Prices generally fell year on year when Steve Jobs was running the company. When a new product launched then prices were higher, but they fell the year after. With Tim Cook it is increasing every year without stopping.
Every iPhone since the beginning has improved every year yet they used to sell for cheaper or the same price point as the year before. When prices did start to increase it was more £50-£100, not £400 in a single year like the 7 to X. Apple still had to deal with all those issues you mentioned. What’s changed?
All of those points you listed would raise the price yes but Apple could choose to lower their profit margin slightly. Tims decision to start paying dividends means Apple is only driven by greedy shareholders now and the consumer is no longer the focus of the company.

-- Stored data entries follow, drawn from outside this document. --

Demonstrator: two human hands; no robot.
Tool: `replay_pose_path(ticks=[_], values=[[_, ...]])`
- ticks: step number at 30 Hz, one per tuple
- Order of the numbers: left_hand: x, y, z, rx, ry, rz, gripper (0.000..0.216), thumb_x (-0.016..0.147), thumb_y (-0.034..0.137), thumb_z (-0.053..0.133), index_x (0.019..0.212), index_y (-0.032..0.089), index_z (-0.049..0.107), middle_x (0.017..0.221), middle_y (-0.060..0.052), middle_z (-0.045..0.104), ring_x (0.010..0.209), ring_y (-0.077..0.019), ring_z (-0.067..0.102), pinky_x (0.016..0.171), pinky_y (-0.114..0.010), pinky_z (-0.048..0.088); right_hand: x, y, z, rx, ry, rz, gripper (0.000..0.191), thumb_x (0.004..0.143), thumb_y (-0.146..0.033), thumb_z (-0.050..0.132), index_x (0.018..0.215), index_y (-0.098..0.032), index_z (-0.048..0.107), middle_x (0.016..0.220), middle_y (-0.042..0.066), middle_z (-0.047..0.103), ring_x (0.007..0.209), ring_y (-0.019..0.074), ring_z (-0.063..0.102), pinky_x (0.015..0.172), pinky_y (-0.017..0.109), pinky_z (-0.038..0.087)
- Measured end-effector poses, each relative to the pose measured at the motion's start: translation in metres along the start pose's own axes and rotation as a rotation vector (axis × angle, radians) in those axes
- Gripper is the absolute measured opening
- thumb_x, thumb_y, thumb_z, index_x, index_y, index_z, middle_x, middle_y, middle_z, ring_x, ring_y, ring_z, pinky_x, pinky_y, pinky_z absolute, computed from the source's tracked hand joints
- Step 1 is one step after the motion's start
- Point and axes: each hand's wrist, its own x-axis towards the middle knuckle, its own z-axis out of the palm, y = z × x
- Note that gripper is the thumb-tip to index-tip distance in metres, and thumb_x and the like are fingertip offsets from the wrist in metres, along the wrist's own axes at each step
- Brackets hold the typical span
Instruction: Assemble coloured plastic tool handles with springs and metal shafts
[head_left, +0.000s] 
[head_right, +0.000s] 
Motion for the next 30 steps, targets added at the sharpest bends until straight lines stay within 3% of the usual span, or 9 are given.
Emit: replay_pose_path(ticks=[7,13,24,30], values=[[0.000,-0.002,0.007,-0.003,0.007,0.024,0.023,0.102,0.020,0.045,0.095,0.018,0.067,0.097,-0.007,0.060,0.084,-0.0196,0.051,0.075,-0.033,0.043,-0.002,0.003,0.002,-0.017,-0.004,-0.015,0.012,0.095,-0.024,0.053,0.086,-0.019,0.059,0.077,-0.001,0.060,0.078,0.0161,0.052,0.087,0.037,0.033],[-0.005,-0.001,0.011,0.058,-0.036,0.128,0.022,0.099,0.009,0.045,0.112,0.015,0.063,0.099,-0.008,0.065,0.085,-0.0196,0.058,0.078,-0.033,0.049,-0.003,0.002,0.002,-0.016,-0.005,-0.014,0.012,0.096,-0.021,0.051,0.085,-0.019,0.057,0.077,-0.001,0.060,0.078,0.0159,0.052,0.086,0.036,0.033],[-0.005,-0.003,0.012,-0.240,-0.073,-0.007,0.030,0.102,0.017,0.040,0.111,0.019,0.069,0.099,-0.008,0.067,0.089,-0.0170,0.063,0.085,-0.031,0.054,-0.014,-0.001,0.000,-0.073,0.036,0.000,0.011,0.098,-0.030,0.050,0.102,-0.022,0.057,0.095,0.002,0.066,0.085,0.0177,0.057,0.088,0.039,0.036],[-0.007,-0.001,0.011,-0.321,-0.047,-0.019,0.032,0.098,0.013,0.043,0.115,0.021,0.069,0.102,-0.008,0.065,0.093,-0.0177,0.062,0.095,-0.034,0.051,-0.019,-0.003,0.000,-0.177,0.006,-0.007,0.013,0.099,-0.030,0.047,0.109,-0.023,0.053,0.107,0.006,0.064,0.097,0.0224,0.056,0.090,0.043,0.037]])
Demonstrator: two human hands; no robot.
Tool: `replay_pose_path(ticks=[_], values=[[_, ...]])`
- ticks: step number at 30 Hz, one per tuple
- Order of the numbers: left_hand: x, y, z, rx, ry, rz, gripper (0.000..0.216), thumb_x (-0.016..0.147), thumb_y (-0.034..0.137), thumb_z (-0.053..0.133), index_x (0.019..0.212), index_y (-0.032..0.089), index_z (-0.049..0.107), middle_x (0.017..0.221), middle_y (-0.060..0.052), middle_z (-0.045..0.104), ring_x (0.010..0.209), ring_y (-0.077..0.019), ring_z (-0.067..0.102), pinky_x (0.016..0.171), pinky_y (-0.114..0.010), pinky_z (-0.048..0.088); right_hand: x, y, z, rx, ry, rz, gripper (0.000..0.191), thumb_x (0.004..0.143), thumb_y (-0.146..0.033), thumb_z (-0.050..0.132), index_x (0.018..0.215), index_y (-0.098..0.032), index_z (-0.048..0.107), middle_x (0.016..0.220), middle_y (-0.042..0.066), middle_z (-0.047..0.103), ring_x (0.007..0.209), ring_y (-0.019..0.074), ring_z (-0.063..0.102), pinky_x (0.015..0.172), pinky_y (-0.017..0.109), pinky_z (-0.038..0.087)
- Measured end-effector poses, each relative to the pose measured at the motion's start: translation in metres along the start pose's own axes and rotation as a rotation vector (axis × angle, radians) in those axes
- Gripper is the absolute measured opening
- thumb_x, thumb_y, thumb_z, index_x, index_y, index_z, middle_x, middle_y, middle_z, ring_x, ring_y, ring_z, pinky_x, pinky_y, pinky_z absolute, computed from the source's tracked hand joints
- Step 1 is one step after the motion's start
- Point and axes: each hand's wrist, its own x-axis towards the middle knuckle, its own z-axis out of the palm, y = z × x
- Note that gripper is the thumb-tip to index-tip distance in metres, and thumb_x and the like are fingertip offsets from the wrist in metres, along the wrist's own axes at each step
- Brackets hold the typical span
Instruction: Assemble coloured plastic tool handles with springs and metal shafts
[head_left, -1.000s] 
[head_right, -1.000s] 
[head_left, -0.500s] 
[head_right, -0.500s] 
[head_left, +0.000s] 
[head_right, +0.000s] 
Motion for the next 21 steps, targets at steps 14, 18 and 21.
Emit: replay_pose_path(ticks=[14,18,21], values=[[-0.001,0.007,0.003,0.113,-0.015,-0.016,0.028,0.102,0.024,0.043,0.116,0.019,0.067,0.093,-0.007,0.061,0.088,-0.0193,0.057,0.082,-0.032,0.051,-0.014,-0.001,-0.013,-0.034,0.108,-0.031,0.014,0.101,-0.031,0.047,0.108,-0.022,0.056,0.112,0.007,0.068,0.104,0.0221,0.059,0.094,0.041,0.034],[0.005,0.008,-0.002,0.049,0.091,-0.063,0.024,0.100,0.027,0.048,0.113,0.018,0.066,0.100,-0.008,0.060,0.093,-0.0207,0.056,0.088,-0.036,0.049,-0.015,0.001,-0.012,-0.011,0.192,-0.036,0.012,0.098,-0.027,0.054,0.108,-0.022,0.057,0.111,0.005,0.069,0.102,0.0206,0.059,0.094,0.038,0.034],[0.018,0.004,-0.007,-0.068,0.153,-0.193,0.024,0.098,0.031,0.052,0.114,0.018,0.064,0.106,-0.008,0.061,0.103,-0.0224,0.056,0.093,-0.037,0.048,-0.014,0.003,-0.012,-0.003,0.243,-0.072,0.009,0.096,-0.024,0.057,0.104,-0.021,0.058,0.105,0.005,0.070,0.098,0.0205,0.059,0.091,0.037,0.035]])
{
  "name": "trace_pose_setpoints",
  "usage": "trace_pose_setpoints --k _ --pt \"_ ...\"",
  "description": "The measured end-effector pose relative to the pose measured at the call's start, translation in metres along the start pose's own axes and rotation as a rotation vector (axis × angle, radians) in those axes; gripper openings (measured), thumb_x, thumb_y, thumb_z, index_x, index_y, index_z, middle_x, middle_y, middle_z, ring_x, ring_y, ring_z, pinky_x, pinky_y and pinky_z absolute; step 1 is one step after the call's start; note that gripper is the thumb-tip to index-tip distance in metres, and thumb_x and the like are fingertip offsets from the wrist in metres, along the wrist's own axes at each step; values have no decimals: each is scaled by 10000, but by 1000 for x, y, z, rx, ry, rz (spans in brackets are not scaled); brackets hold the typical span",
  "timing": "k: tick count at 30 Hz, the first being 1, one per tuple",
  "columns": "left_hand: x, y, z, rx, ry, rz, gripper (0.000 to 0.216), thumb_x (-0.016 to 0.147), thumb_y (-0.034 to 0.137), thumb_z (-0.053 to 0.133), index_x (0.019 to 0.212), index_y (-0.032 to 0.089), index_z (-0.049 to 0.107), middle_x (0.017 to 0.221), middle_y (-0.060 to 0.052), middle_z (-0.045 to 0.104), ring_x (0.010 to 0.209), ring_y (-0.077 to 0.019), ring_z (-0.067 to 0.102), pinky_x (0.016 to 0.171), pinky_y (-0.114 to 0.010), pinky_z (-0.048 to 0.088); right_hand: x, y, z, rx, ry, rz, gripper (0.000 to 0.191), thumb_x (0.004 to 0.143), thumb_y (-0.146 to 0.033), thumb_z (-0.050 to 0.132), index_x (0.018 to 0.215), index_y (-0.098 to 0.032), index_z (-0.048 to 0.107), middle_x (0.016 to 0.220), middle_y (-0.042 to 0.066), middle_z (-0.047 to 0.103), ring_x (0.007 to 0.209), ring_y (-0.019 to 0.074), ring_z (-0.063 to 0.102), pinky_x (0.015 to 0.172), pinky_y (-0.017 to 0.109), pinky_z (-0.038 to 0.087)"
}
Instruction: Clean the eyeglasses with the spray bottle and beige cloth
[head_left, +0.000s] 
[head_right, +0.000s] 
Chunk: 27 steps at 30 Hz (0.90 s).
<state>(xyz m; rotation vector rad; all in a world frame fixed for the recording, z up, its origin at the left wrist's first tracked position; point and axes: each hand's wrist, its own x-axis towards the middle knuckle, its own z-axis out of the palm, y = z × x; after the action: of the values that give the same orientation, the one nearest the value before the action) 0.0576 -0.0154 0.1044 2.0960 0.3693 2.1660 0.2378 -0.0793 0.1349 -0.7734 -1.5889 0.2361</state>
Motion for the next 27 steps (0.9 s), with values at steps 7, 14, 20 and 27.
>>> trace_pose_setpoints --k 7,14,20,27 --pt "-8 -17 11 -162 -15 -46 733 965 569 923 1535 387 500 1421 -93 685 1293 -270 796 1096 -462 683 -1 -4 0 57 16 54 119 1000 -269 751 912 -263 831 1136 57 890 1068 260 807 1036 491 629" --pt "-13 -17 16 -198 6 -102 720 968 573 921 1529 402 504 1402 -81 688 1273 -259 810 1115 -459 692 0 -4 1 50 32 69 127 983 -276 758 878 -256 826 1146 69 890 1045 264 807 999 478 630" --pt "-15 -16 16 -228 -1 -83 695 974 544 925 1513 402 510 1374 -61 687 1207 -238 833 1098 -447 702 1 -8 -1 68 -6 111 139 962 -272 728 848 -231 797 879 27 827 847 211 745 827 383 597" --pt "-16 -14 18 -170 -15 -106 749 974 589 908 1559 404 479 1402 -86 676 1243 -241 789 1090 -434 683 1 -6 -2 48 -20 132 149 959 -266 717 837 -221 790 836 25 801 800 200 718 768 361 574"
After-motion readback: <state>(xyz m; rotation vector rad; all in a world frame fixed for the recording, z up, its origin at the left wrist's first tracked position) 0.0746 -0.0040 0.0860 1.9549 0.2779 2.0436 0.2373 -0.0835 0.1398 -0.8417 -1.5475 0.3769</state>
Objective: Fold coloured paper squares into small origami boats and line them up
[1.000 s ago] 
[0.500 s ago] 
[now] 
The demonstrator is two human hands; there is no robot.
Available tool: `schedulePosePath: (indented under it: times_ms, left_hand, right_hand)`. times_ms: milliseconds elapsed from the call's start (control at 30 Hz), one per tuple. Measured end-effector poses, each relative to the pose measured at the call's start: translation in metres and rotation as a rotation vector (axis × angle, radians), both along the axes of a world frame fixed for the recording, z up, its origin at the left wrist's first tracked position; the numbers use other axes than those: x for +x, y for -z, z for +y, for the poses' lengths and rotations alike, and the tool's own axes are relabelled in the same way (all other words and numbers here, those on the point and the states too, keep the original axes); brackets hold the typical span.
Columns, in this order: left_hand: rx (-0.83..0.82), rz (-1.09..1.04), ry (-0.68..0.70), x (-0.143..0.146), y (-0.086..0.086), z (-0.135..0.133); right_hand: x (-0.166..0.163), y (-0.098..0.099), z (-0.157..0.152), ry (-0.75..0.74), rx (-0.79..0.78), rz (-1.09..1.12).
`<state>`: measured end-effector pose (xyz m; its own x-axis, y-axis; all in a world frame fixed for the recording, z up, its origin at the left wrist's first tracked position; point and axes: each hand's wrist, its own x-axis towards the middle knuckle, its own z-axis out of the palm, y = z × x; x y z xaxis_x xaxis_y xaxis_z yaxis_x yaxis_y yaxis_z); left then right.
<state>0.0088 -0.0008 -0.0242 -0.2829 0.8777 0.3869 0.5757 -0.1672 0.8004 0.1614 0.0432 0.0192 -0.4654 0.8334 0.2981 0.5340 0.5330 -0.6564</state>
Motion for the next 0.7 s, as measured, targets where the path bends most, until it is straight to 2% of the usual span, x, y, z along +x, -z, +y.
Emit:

Cars and phones are completely incomparable. A car has a big initial cost but that will last you 10-20 years or more if you look after it. It’s not designed to be a throwaway product like recent Apple products. There is hardly any user accessible parts inside an Apple product to upgrade it yourself.
The new Mac Pro still isn’t that ultimately customisable machine. I’d be happy to pay a big premium if Apple designed a Mac that was truly user upgradable over time with standard off the shelf parts.
My guess is - diminishing returns.
In the early days of the iPhone, tech was improving very quickly, so there was a clear, appreciable benefit when you upgrade from a 5mp camera to an 8 mp one, or when you go to a Retina display.
Today, when smartphones are increasingly “good enough”, the challenge now is to continue delivering meaningful improvements that make a noticeable benefit in the way we use our phones.
More MP in a camera isn’t necessarily going to let you take better photos. A higher PPI display just means faster power drain. Even more ram may not mean anything anymore.
As the smartphone matures, Apple finds itself having to invest an ever-increasing amount of resources for what are ever-incremental benefits. And Apple has clearly opted to go with non-spec-related improvements whose benefits are harder to quantify.
For example, a feature like Face ID took apple 4 years to integrate into their hardware. Force touch is the integration between a custom vibrator, software, and Apple’s clout in getting its App Store developers to support said feature. A lot of what Apple does involves tight integration between hardware, software and services, which often entails a lot more resources than simply adding more ram and calling it a day.
So I guess the simple reason as to why apple devices are costing more these days is that they simply cost more to design and manufacture. Could Apple lower their margins? Sure, but the simple fact that their margins have either remained constant or even decreased slightly shows that they are not simply raising prices for the heck of it.